Le couple s’est rencontré lors de ses études chez EDC Paris Business School. Olivier, le Normand, s’est ensuite orienté vers la banque en devenant directeur d’agence au Crédit du Nord, tandis que Sophie, du Pas-de-Calais, devenait responsable marketing chez vente-privée.com, le Veepee d’aujourd’hui. Ce n’est donc pas par hasard ou par atavisme familial que ces jeunes parents trentenaires décident de se lancer dans la création d’entreprise, le concept est étudié avec soin et basé sur du 95% fait maison. Dès le départ, le projet a été conçu avec l’ambition d’essaimer sur tout le territoire français. L’objectif était aussi de recréer du lien social dans des zones semi-campagnardes. Et il ne s’agit pas que de mots.
L’an dernier, le couple a décidé de créer sa Fondation Sophie Lebreuilly abritée à la Fondation de France. Il s’agit de soutenir des projets liés à la gourmandise et à la convivialité, deux valeurs phares de l’enseigne. À titre d’exemple, le soutien au « Laboratoire de Répit », une association qui soutient les aidants familiaux que sont les parents d’enfants en situation de handicap. 24 ateliers culinaires sont prévus dans ce contexte ou dans celui de l’accompagnement de personnes en fin de vie, des actions auxquelles la majorité des collaborateurs peuvent participer s’ils le souhaitent.

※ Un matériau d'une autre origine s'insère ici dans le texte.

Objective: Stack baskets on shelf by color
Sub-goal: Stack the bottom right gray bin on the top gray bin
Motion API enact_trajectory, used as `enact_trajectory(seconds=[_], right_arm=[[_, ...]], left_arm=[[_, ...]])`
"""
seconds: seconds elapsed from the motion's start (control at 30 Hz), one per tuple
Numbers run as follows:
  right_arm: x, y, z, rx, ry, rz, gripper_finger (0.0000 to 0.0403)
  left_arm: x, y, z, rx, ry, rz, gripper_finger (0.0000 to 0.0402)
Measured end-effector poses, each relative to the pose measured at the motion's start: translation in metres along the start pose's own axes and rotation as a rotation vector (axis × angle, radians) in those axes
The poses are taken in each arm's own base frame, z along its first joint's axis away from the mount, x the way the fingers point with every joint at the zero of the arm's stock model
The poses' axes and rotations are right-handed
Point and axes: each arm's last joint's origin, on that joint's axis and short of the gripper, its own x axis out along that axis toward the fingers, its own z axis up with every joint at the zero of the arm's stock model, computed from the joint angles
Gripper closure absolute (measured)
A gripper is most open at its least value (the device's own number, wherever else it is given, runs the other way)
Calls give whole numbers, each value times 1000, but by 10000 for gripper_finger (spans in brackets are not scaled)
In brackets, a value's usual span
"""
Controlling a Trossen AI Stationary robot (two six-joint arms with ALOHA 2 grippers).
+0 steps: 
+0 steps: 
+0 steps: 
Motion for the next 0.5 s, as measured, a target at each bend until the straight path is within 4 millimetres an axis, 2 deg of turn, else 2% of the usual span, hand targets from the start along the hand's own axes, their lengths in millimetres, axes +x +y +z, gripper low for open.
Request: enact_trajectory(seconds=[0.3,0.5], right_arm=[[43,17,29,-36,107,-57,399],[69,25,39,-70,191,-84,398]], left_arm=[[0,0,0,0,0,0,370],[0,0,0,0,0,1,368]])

Un partenaire financier de poids
L’apport de French Food Capital a été primordial dans ces avancées. Ainsi, la première ouverture parisienne s’est faite sur une ancienne boulangerie Thierry Marx, dont est propriétaire ce fonds. Daniel Abittan, membre du comité stratégique du fonds, est également au comité de direction de Sophie Lebreuilly. L’entrepreneur en série fondateur de PhotoService, Grand Optical, Générale d’Optique, Acuitis et repreneur de la chaîne Roc Eclerc est un spécialiste des constructions de réseaux.
D’ores et déjà, une trentaine d’ouvertures prévues en 2024 un peu partout en France. Parce qu’il faut aller vite, les enseignes se structurent rapidement et le marché se concentre. Seuls les meilleurs survivront, l’appétit ne suffit pas.